Contoh dari rasulullah saw dalam
berdakwah, tawaran kekuasaan, harta dan wanita beliau tolak karena syaratnya
adalah agar rasul saw berhenti dalam berdakwah , semua yang dicontohkan oleh
kanjeng nabi saw mesti diikuti. Lihatlah dalam peristiwa ketika Abu Thalib
paman Rasululloh SAW, diminta pembesar-pembesar Quraisy untuk membujuk
Rasululloh SAW agar menghentikan aktivitas dakwahnya. Dengan tegas Rasululloh
SAW menjawab,
''Wahai paman, demi Allah, seandainya mereka meletakkan matahari di tangan
kananku dan bulan di tangan kiriku agar aku meninggalkan persoalan ini hingga
Alloh memenangkan perkara ini atau aku mati karenanya, niscaya aku tidak
meninggalkan persoalan ini. Dan demi Zat yang jiwaku berada di tangan-Nya,
sungguh kalian (memiliki dua pilihan, yaitu) benar-benar memerintah berbuat
ma’ruf (amar ma'ruf) dan melarang berbuat munkar (nahi munkar), ataukah Alloh
akan mendatangkan siksa dari sisi-Nya yang akan menimpa kalian. Kemudian
setelah itu kalian berdoa, maka doa itu tidak akan dikabulkan.'' (HR
Tirmidzi).
Kita melihat cerita kehidupan para
sahabat yang istiqomah di atas jalan kebenaran. Para sahabat disiksa oleh
orang-orang kafir Quraisy yang berhati sangat kejam dan tak mengenal kasih
sayang, seperti Abu Jahal yang telah menodai dirinya dengan membunuh Sumayyah.

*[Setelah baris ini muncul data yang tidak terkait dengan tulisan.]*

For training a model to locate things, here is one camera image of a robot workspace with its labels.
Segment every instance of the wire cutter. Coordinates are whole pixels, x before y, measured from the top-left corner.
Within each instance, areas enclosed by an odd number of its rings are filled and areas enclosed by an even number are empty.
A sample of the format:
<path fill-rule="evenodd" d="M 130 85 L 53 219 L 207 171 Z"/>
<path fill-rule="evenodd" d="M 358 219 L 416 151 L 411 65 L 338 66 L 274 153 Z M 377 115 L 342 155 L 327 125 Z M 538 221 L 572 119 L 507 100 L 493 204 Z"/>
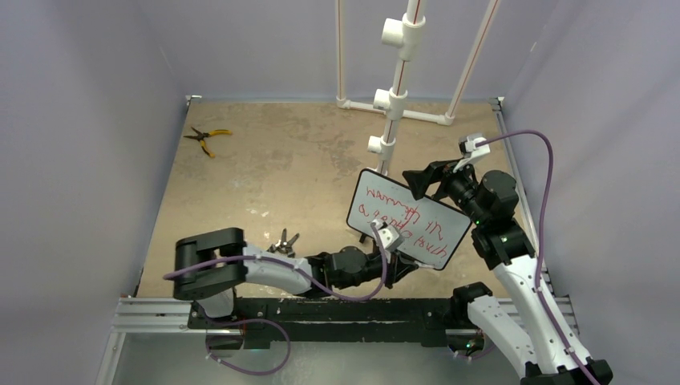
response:
<path fill-rule="evenodd" d="M 209 138 L 210 136 L 215 135 L 232 135 L 232 132 L 230 130 L 214 130 L 211 132 L 200 132 L 196 130 L 194 127 L 192 127 L 192 130 L 196 133 L 196 135 L 185 135 L 184 137 L 198 140 L 198 143 L 200 143 L 200 147 L 203 148 L 203 152 L 205 152 L 205 155 L 210 156 L 211 158 L 214 158 L 215 154 L 208 150 L 208 146 L 205 145 L 205 138 Z"/>
<path fill-rule="evenodd" d="M 287 233 L 288 230 L 283 229 L 281 232 L 281 239 L 278 240 L 277 243 L 271 245 L 267 251 L 270 253 L 279 253 L 283 254 L 289 258 L 295 257 L 295 252 L 293 251 L 293 243 L 297 241 L 297 239 L 300 237 L 300 233 L 297 233 L 293 235 L 292 238 L 290 238 L 290 241 L 287 241 Z"/>

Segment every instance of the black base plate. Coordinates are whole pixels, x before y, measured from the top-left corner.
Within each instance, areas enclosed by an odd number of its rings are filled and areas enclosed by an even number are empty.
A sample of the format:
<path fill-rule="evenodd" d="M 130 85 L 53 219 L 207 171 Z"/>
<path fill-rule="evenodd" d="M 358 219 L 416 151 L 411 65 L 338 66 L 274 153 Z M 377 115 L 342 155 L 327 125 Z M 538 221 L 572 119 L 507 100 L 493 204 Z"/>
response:
<path fill-rule="evenodd" d="M 419 342 L 423 347 L 448 345 L 446 329 L 475 329 L 451 319 L 448 298 L 392 298 L 349 302 L 337 299 L 237 298 L 238 319 L 266 318 L 279 323 L 291 341 L 303 342 Z M 192 304 L 189 329 L 228 329 L 211 323 Z M 281 332 L 250 323 L 245 349 L 266 349 L 285 341 Z"/>

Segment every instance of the white wall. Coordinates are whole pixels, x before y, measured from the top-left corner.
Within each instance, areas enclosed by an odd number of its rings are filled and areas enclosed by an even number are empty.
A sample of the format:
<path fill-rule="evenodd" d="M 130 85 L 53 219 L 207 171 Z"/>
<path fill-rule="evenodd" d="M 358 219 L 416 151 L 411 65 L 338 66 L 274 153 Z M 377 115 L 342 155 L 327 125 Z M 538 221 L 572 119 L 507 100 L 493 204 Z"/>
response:
<path fill-rule="evenodd" d="M 407 0 L 346 2 L 347 95 L 373 98 L 391 84 L 396 49 L 383 46 L 385 18 Z M 504 95 L 557 0 L 500 3 L 467 99 Z M 140 0 L 187 94 L 227 99 L 334 99 L 334 1 Z M 488 2 L 429 0 L 409 96 L 450 99 Z"/>
<path fill-rule="evenodd" d="M 184 114 L 130 0 L 0 4 L 0 373 L 93 383 Z"/>
<path fill-rule="evenodd" d="M 680 3 L 559 2 L 505 100 L 552 140 L 546 261 L 616 384 L 676 384 Z M 546 151 L 513 140 L 534 217 Z"/>

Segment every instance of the small whiteboard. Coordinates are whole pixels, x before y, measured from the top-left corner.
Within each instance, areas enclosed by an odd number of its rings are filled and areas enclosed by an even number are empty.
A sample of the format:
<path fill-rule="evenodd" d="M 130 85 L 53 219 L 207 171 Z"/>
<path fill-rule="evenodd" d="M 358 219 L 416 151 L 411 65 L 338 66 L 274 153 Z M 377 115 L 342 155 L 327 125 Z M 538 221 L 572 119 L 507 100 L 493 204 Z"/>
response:
<path fill-rule="evenodd" d="M 470 228 L 470 218 L 444 203 L 424 197 L 377 172 L 359 173 L 347 225 L 373 237 L 370 222 L 382 219 L 394 225 L 406 240 L 397 248 L 426 265 L 442 270 Z"/>

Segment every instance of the cable tie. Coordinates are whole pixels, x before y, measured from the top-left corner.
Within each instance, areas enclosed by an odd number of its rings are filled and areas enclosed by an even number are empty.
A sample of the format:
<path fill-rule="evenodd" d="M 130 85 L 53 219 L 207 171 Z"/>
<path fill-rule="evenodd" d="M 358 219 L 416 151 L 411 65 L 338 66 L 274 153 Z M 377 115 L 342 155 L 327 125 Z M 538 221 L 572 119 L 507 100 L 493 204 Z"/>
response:
<path fill-rule="evenodd" d="M 293 271 L 295 270 L 300 270 L 300 265 L 304 262 L 304 259 L 298 259 L 295 263 L 293 263 Z"/>

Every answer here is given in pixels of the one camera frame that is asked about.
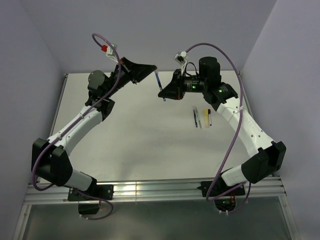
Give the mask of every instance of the wall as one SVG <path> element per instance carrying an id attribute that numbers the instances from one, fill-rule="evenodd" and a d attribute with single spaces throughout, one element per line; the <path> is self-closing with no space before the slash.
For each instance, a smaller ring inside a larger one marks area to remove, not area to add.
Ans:
<path id="1" fill-rule="evenodd" d="M 280 171 L 303 239 L 319 239 L 320 1 L 278 0 L 243 69 L 253 114 L 287 153 Z"/>
<path id="2" fill-rule="evenodd" d="M 33 141 L 49 134 L 63 75 L 19 1 L 0 1 L 0 35 L 0 233 L 7 240 L 30 179 Z"/>
<path id="3" fill-rule="evenodd" d="M 276 0 L 20 0 L 64 72 L 111 71 L 114 62 L 91 39 L 93 32 L 118 45 L 133 62 L 178 68 L 173 57 L 199 42 L 218 45 L 242 69 Z M 215 53 L 208 47 L 191 58 Z"/>

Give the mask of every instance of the yellow marker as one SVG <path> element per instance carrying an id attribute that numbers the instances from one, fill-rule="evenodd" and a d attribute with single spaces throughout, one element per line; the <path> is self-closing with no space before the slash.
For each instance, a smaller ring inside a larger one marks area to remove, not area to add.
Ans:
<path id="1" fill-rule="evenodd" d="M 209 128 L 209 112 L 208 109 L 204 110 L 204 126 Z"/>

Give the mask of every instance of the gray floor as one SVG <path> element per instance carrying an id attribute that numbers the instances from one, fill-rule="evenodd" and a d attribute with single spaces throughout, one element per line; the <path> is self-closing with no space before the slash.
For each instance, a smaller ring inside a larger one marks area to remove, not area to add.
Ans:
<path id="1" fill-rule="evenodd" d="M 74 204 L 35 205 L 23 239 L 289 240 L 290 235 L 274 197 L 252 198 L 229 216 L 205 201 L 117 203 L 110 217 L 98 221 L 79 218 Z"/>

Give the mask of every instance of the red connector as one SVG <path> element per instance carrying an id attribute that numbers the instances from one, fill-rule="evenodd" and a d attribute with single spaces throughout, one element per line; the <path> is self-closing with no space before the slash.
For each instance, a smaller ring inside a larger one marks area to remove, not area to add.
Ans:
<path id="1" fill-rule="evenodd" d="M 107 45 L 102 45 L 101 50 L 104 51 L 105 53 L 107 52 L 108 46 Z"/>

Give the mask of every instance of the white table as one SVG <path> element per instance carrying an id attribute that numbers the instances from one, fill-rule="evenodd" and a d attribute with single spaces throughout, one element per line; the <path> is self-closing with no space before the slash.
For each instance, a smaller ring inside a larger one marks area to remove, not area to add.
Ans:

Ia sempat menghina dan mencaci maki, kemudian menghunjamkan tombaknya pada
perut Sumayyah hingga menembus punggung, dan gugurlah syuhada pertama dalam
sejarah Islam.
Sementara itu, saudara-saudara
seperjuangan Sumayyah, terutama Bilal bin Rabah, terus disiksa oleh Quraisy
tanpa henti. Biasanya, apabila matahari tepat di atas ubun-ubun dan padang
pasir Mekah berubah menjadi perapian yang begitu menyengat, orang-orang Quraisy
itu mulai membuka pakaian orang-orang Islam yang tertindas itu, lalu memakaikan
baju besi pada mereka dan membiarkan mereka terbakar oleh sengatan matahari
yang terasa semakin terik. Tidak cukup sampai di sana, orang-orang Quraisy itu
mencambuk tubuh mereka sambil memaksa mereka mencaci maki Muhammad.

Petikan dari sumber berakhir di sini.